Le deuxième problème tient à l’emploi que l’Etat compte faire de son instrument de défense. Celui-ci souhaite une armée complète, c’est-à-dire une armée de « fort ». Mais quel est l’intérêt de penser une armée de projection mondiale alors que la défense du territoire national en cas d’attaque conventionnelle ne semble plus assurée ? Ne faudrait-il pas plutôt opérer une véritable « révolution militaire » en faisant le deuil d’une armée de « fort » pour développer une armée de « faible » capable d’affronter efficacement un « fort » ? Il faudrait pour cela abandonner l’idée d’une armée dotée de matériels énergivores, complexes, nécessitant des temps de fabrication et de formations trop longs, surtout en cas de conflit de haute intensité sur le territoire national, et investir dans les opportunités à bas coûts que nous offrent les nouvelles technologies, dont l’utilité a été démontrée en Ukraine, et dans la formation de nos combattants pour les conduire vers davantage d’autonomie tactique et d’agilité, ce qui permettrait à nos soldats de gagner en efficacité tout en limitant fortement les coûts. Sur ce plan deux directions non exclusives l’une de l’autre sont envisagées. D’abord, la volonté affirmée de la RNS de développer ce qu’elle appelle « la guerre d’influence », où Chinois, Russes et Américains ont une longueur d’avance, semble aller dans le sens du développement d’outils de défense peu onéreux politiquement et économiquement. En outre, puisque le savoir-faire est un des atouts de l’armée française, le renforcement de ses capacités de soutien à ses homologues étrangères, par la fourniture de matériels et d’instructeurs, pourrait par exemple être généralisé et devenir une véritable stratégie d’intervention à l’étranger, préférable à la projection de troupes.

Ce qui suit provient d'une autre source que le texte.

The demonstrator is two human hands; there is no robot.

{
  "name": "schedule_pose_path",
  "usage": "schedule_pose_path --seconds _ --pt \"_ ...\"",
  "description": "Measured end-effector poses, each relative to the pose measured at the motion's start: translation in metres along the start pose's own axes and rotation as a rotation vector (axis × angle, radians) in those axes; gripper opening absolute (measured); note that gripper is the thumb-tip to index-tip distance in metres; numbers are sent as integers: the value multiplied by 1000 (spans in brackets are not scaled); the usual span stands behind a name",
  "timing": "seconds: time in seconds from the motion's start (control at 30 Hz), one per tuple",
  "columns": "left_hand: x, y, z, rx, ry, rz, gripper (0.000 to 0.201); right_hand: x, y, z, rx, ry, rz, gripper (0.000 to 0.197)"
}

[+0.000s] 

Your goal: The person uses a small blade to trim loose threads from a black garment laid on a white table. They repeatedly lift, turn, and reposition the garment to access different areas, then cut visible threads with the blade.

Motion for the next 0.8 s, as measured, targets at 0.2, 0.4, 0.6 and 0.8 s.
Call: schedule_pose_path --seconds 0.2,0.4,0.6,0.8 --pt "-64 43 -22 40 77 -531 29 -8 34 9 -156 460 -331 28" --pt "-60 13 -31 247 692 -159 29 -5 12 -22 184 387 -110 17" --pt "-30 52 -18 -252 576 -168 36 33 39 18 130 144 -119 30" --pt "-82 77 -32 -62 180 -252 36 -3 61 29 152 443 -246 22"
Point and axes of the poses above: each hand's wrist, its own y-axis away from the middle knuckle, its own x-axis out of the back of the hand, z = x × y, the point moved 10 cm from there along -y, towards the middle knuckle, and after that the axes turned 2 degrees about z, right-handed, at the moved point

La Revue a tracé les contours de l’armée de demain en se fixant des objectifs ambitieux : être une puissance nucléaire soutenue par une armée conventionnelle modernisée, projetable dans toutes les directions et capable de défendre le territoire national contre une agression conventionnelle. Mais cette ambition interroge : en effet, la RNS ne revoit pas ses priorités alors que le contexte international s’est considérablement transformé ces dernières années, notamment avec une bipolarisation croissante de la scène internationale aux dépens de l’Occident.
La RNS semble ainsi sacrifier la cohérence des moyens au profit d’une ambition qu’il sera difficile de soutenir. Pour faire l’armée de demain, il va falloir faire des choix, c’est-à-dire des sacrifices, en élaborant un dispositif armé à la fois plus resserré en termes de moyens et d’ambition, mais également plus cohérent, pour se concentrer sur un essentiel réalisable financièrement, humainement et matériellement.